Write out the lines of the material below exactly, beginning at the line with "Degrees between the" and stopping after the line with "One rendered image", and leave out the pictures.
┌──
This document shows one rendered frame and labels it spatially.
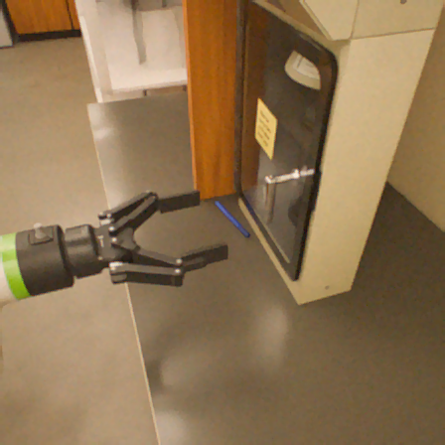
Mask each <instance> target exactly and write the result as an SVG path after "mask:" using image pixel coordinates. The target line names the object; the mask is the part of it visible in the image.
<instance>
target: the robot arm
mask: <svg viewBox="0 0 445 445"><path fill-rule="evenodd" d="M144 199H145V202H144ZM200 204H201V201H200V191H199V190H194V191H185V192H181V193H177V194H170V195H166V196H162V197H158V195H157V192H156V191H153V192H152V191H144V192H142V193H141V194H139V195H137V196H135V197H133V198H132V199H130V200H128V201H127V202H125V203H121V204H119V205H118V206H116V207H114V208H113V209H111V210H107V211H104V212H100V213H99V214H98V218H99V225H100V227H97V228H94V227H92V225H91V224H89V223H88V224H84V225H79V226H75V227H70V228H66V232H64V230H63V229H62V228H61V226H60V225H58V224H54V225H50V226H45V227H42V225H41V224H40V223H35V224H34V228H32V229H27V230H22V231H17V232H14V233H9V234H4V235H0V314H1V308H2V307H3V306H4V305H5V304H8V303H11V302H17V301H21V300H25V299H29V298H32V297H36V296H40V295H44V294H48V293H51V292H55V291H59V290H63V289H67V288H70V287H73V286H74V277H76V279H77V280H79V279H83V278H85V277H89V276H93V275H97V274H100V273H101V272H102V269H109V274H110V277H111V281H112V283H113V284H119V283H125V282H136V283H146V284H156V285H166V286H176V287H181V286H183V279H184V278H185V275H184V274H185V273H186V272H189V271H193V270H196V269H199V268H203V267H207V265H209V264H212V263H216V262H220V261H223V260H226V259H228V244H227V242H226V241H223V242H220V243H216V244H212V245H209V246H205V247H201V248H197V249H194V250H190V251H185V252H182V253H180V257H181V258H179V257H175V256H172V255H169V254H162V253H158V252H156V251H152V250H148V249H145V248H142V247H141V246H140V245H139V244H137V243H136V240H135V238H134V235H133V234H134V232H135V230H136V229H138V228H139V227H141V226H142V225H143V224H144V223H145V222H146V221H147V220H148V219H149V218H150V217H153V216H154V215H155V214H156V212H157V211H158V210H159V213H160V215H162V214H165V213H169V212H174V211H178V210H182V209H187V208H191V207H195V206H199V205H200ZM124 263H127V264H125V265H123V264H124ZM172 277H174V278H172Z"/></svg>
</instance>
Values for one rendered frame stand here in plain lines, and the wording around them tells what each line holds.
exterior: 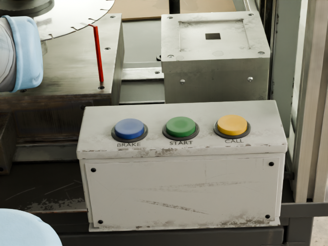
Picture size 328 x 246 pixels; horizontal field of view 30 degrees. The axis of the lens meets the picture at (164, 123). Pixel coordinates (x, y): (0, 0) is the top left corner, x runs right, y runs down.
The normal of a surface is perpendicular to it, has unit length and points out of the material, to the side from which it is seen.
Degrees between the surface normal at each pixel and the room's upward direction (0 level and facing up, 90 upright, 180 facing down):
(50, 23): 0
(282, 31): 90
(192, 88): 90
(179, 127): 0
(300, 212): 90
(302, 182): 90
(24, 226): 7
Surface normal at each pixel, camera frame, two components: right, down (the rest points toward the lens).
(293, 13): 0.00, 0.57
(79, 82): -0.04, -0.82
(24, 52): 0.14, 0.10
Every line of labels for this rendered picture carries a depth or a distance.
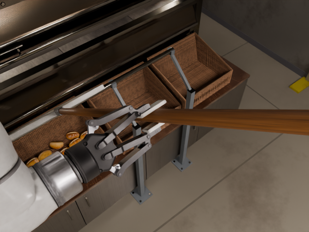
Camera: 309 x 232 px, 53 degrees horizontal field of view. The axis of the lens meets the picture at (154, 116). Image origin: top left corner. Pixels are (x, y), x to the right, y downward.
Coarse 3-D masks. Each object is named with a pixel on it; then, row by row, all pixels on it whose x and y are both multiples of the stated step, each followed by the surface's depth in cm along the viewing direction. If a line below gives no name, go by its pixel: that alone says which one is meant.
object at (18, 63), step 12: (120, 0) 205; (132, 0) 202; (156, 0) 201; (96, 12) 195; (108, 12) 193; (132, 12) 193; (72, 24) 186; (84, 24) 184; (36, 36) 180; (48, 36) 178; (60, 36) 176; (72, 36) 174; (24, 48) 171; (48, 48) 168; (0, 60) 164; (24, 60) 163; (0, 72) 158
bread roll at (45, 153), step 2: (46, 150) 218; (48, 150) 218; (42, 152) 216; (44, 152) 216; (46, 152) 216; (48, 152) 217; (50, 152) 218; (40, 154) 215; (42, 154) 215; (44, 154) 216; (46, 154) 216; (48, 154) 217; (50, 154) 218; (40, 156) 214; (42, 156) 215; (44, 156) 216; (46, 156) 216; (38, 158) 215; (40, 158) 214; (42, 158) 215; (40, 160) 215
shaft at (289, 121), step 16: (64, 112) 136; (80, 112) 113; (96, 112) 98; (160, 112) 63; (176, 112) 58; (192, 112) 53; (208, 112) 50; (224, 112) 46; (240, 112) 44; (256, 112) 41; (272, 112) 39; (288, 112) 37; (304, 112) 35; (240, 128) 44; (256, 128) 41; (272, 128) 39; (288, 128) 37; (304, 128) 35
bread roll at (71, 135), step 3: (69, 132) 228; (72, 132) 228; (75, 132) 228; (66, 135) 228; (69, 135) 227; (72, 135) 227; (75, 135) 228; (78, 135) 229; (69, 138) 228; (72, 138) 228
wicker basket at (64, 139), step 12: (72, 96) 223; (72, 120) 230; (84, 120) 235; (36, 132) 214; (48, 132) 221; (96, 132) 227; (24, 144) 212; (36, 144) 218; (48, 144) 225; (24, 156) 216; (36, 156) 221
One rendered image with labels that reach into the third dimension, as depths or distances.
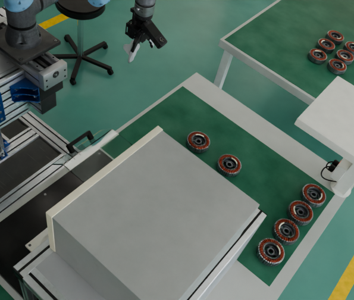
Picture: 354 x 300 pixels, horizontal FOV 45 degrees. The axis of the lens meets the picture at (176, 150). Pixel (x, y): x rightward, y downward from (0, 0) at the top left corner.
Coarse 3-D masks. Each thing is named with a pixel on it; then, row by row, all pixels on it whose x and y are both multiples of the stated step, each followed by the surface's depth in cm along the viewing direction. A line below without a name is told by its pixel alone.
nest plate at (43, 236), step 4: (44, 232) 162; (36, 236) 161; (40, 236) 161; (44, 236) 161; (48, 236) 162; (32, 240) 159; (36, 240) 160; (40, 240) 160; (44, 240) 160; (28, 244) 158; (32, 244) 159; (36, 244) 159; (28, 248) 157; (32, 248) 158
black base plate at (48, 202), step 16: (64, 176) 180; (48, 192) 174; (64, 192) 176; (32, 208) 169; (48, 208) 170; (0, 224) 162; (16, 224) 163; (32, 224) 165; (0, 240) 159; (16, 240) 160; (0, 256) 155; (16, 256) 156; (0, 272) 152; (16, 288) 149
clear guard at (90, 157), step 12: (108, 132) 161; (84, 144) 159; (96, 144) 156; (108, 144) 157; (120, 144) 158; (72, 156) 152; (84, 156) 152; (96, 156) 153; (108, 156) 154; (72, 168) 148; (84, 168) 149; (96, 168) 150; (84, 180) 146
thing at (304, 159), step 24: (216, 96) 230; (240, 120) 222; (264, 120) 225; (288, 144) 217; (312, 168) 210; (0, 216) 167; (312, 240) 185; (240, 264) 172; (288, 264) 176; (216, 288) 164; (240, 288) 166; (264, 288) 168
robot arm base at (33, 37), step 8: (8, 24) 179; (8, 32) 181; (16, 32) 179; (24, 32) 180; (32, 32) 182; (40, 32) 189; (8, 40) 183; (16, 40) 181; (24, 40) 182; (32, 40) 183; (40, 40) 188; (16, 48) 184; (24, 48) 184
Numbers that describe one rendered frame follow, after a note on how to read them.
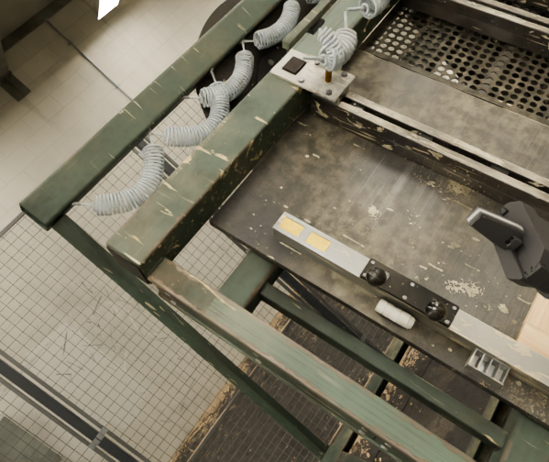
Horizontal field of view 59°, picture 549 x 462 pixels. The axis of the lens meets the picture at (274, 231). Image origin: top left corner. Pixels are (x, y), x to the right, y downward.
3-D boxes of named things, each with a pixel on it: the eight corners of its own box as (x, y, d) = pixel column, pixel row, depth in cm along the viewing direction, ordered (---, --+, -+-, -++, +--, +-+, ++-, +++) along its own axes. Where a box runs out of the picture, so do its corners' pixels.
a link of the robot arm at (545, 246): (495, 301, 56) (571, 341, 58) (564, 247, 50) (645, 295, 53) (472, 233, 65) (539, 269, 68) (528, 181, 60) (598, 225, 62)
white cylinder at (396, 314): (373, 312, 101) (408, 333, 99) (375, 307, 99) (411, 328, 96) (380, 301, 102) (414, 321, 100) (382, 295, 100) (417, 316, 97)
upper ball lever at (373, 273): (386, 288, 100) (378, 291, 88) (370, 279, 102) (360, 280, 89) (395, 271, 100) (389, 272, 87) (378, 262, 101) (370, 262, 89)
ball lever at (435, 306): (440, 318, 97) (440, 326, 84) (422, 309, 98) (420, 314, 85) (450, 302, 96) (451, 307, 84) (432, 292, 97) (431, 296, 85)
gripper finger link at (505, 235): (483, 205, 55) (524, 229, 57) (463, 224, 57) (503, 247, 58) (486, 214, 54) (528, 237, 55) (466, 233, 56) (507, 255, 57)
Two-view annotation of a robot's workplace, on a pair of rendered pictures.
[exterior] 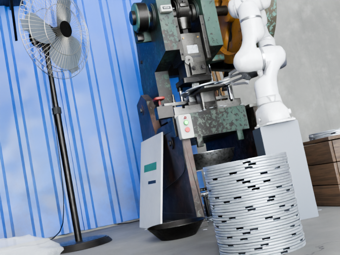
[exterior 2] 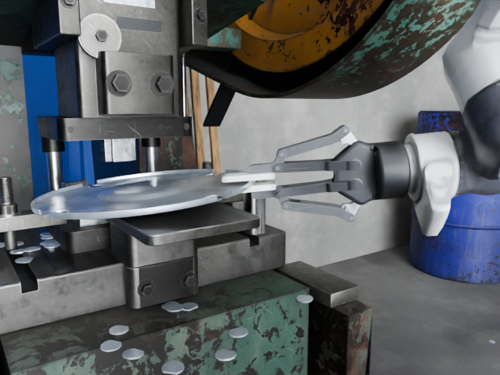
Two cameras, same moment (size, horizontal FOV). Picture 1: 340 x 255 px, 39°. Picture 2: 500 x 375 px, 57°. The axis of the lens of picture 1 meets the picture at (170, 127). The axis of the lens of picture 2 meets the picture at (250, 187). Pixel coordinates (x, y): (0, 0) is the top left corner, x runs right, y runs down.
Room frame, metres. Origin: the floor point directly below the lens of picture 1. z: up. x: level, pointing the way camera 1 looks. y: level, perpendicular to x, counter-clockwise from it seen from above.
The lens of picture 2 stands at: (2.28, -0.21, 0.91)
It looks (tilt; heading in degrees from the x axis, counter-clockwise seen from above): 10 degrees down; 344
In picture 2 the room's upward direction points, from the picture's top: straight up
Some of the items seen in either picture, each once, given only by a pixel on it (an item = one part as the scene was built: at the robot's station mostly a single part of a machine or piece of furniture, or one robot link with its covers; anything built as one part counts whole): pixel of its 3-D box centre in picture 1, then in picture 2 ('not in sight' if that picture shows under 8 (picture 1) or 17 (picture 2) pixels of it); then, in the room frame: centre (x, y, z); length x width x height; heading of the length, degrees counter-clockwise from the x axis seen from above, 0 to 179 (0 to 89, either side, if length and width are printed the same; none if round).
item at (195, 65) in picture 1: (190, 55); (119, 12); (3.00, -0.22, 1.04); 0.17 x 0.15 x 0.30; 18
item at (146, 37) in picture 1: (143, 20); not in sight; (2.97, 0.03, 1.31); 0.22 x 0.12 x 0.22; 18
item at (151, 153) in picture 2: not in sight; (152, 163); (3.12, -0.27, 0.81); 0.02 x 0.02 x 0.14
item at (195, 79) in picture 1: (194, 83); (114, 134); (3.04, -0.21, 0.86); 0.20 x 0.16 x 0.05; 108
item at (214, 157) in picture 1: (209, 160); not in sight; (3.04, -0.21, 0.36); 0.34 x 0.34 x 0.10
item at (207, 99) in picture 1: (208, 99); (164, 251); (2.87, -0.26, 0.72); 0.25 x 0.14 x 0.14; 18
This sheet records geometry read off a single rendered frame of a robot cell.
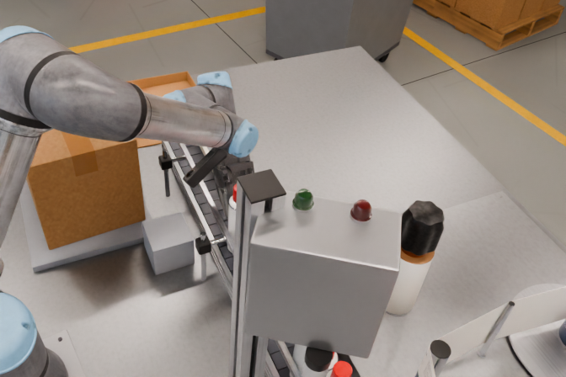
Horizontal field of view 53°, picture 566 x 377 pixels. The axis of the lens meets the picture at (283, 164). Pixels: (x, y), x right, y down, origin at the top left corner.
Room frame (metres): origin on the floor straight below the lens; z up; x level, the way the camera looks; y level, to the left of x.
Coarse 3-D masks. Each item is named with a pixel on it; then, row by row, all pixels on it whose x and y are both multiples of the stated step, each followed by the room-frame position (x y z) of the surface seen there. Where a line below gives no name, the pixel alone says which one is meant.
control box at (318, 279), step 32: (288, 192) 0.50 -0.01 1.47; (256, 224) 0.45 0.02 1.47; (288, 224) 0.45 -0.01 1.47; (320, 224) 0.46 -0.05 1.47; (352, 224) 0.46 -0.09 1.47; (384, 224) 0.47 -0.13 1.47; (256, 256) 0.42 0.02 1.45; (288, 256) 0.41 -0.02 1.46; (320, 256) 0.41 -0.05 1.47; (352, 256) 0.41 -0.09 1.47; (384, 256) 0.42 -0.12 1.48; (256, 288) 0.41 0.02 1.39; (288, 288) 0.41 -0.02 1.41; (320, 288) 0.41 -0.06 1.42; (352, 288) 0.40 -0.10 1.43; (384, 288) 0.40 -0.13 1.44; (256, 320) 0.41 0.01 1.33; (288, 320) 0.41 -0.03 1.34; (320, 320) 0.41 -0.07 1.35; (352, 320) 0.40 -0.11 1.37; (352, 352) 0.40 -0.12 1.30
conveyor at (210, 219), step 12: (180, 156) 1.21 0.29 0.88; (192, 156) 1.21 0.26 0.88; (204, 156) 1.22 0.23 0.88; (204, 180) 1.12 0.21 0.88; (192, 192) 1.09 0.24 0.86; (216, 192) 1.08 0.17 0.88; (204, 204) 1.03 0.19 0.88; (216, 204) 1.03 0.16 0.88; (204, 216) 0.99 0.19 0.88; (216, 228) 0.95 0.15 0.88; (228, 252) 0.88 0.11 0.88; (228, 264) 0.84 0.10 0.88; (276, 348) 0.64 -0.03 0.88; (288, 348) 0.64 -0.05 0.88; (276, 360) 0.61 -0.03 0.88; (288, 372) 0.59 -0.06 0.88
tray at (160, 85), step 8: (176, 72) 1.64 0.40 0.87; (184, 72) 1.65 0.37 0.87; (136, 80) 1.57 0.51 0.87; (144, 80) 1.58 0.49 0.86; (152, 80) 1.59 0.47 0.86; (160, 80) 1.61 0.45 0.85; (168, 80) 1.62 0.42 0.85; (176, 80) 1.63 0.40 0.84; (184, 80) 1.65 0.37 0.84; (192, 80) 1.60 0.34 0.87; (144, 88) 1.57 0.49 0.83; (152, 88) 1.58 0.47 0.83; (160, 88) 1.58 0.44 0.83; (168, 88) 1.59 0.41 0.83; (176, 88) 1.60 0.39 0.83; (160, 96) 1.54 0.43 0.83; (144, 144) 1.29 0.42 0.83; (152, 144) 1.30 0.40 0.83
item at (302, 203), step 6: (300, 192) 0.48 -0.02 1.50; (306, 192) 0.48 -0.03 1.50; (294, 198) 0.49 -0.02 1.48; (300, 198) 0.48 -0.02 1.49; (306, 198) 0.48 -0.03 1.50; (312, 198) 0.48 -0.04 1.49; (294, 204) 0.48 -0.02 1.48; (300, 204) 0.47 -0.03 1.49; (306, 204) 0.47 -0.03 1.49; (312, 204) 0.48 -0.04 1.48; (300, 210) 0.47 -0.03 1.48; (306, 210) 0.47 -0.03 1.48
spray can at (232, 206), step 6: (234, 186) 0.90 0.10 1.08; (234, 192) 0.89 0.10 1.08; (234, 198) 0.89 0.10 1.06; (228, 204) 0.90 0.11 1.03; (234, 204) 0.88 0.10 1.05; (228, 210) 0.89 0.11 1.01; (234, 210) 0.88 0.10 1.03; (228, 216) 0.89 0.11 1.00; (234, 216) 0.88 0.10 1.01; (228, 222) 0.89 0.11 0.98; (234, 222) 0.87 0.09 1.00; (228, 228) 0.89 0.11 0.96; (234, 228) 0.87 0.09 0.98; (234, 234) 0.87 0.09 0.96; (234, 240) 0.87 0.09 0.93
└──
▶ Output of the exercise:
Degrees between the surface normal at each pixel and the room's upward direction (0 level and facing up, 90 upright, 180 facing down):
(50, 23): 0
(282, 31): 90
(192, 88): 90
(179, 127): 0
(300, 212): 90
(302, 182): 90
(24, 226): 7
Surface normal at each pixel, camera frame, two components: right, down (the rest points toward the lens).
(293, 13): 0.00, 0.57
(79, 82): -0.04, -0.82
(24, 52): 0.14, 0.10
Every line of labels for this rendered picture carries a depth or a distance.
Camera: 309 x 232 px, 53 degrees horizontal field of view. The axis of the lens meets the picture at (154, 116). Image origin: top left corner. Pixels are (x, y), x to the right, y downward.
Coarse 3-D masks. Each object is named with a pixel on it; then, row by row, all pixels on it whose x and y are both multiples of the stated step, each followed by the surface's depth in cm along the viewing direction. If a line below gives no name, go by its pixel: that alone says which one is meant.
object at (18, 63), step 12: (120, 0) 205; (132, 0) 202; (156, 0) 201; (96, 12) 195; (108, 12) 193; (132, 12) 193; (72, 24) 186; (84, 24) 184; (36, 36) 180; (48, 36) 178; (60, 36) 176; (72, 36) 174; (24, 48) 171; (48, 48) 168; (0, 60) 164; (24, 60) 163; (0, 72) 158
bread roll at (45, 153), step 2: (46, 150) 218; (48, 150) 218; (42, 152) 216; (44, 152) 216; (46, 152) 216; (48, 152) 217; (50, 152) 218; (40, 154) 215; (42, 154) 215; (44, 154) 216; (46, 154) 216; (48, 154) 217; (50, 154) 218; (40, 156) 214; (42, 156) 215; (44, 156) 216; (46, 156) 216; (38, 158) 215; (40, 158) 214; (42, 158) 215; (40, 160) 215
shaft at (289, 121), step 16: (64, 112) 136; (80, 112) 113; (96, 112) 98; (160, 112) 63; (176, 112) 58; (192, 112) 53; (208, 112) 50; (224, 112) 46; (240, 112) 44; (256, 112) 41; (272, 112) 39; (288, 112) 37; (304, 112) 35; (240, 128) 44; (256, 128) 41; (272, 128) 39; (288, 128) 37; (304, 128) 35
bread roll at (71, 135), step 3: (69, 132) 228; (72, 132) 228; (75, 132) 228; (66, 135) 228; (69, 135) 227; (72, 135) 227; (75, 135) 228; (78, 135) 229; (69, 138) 228; (72, 138) 228
wicker basket at (64, 139), step 12: (72, 96) 223; (72, 120) 230; (84, 120) 235; (36, 132) 214; (48, 132) 221; (96, 132) 227; (24, 144) 212; (36, 144) 218; (48, 144) 225; (24, 156) 216; (36, 156) 221
One rendered image with labels that reach into the third dimension, as depths or distances.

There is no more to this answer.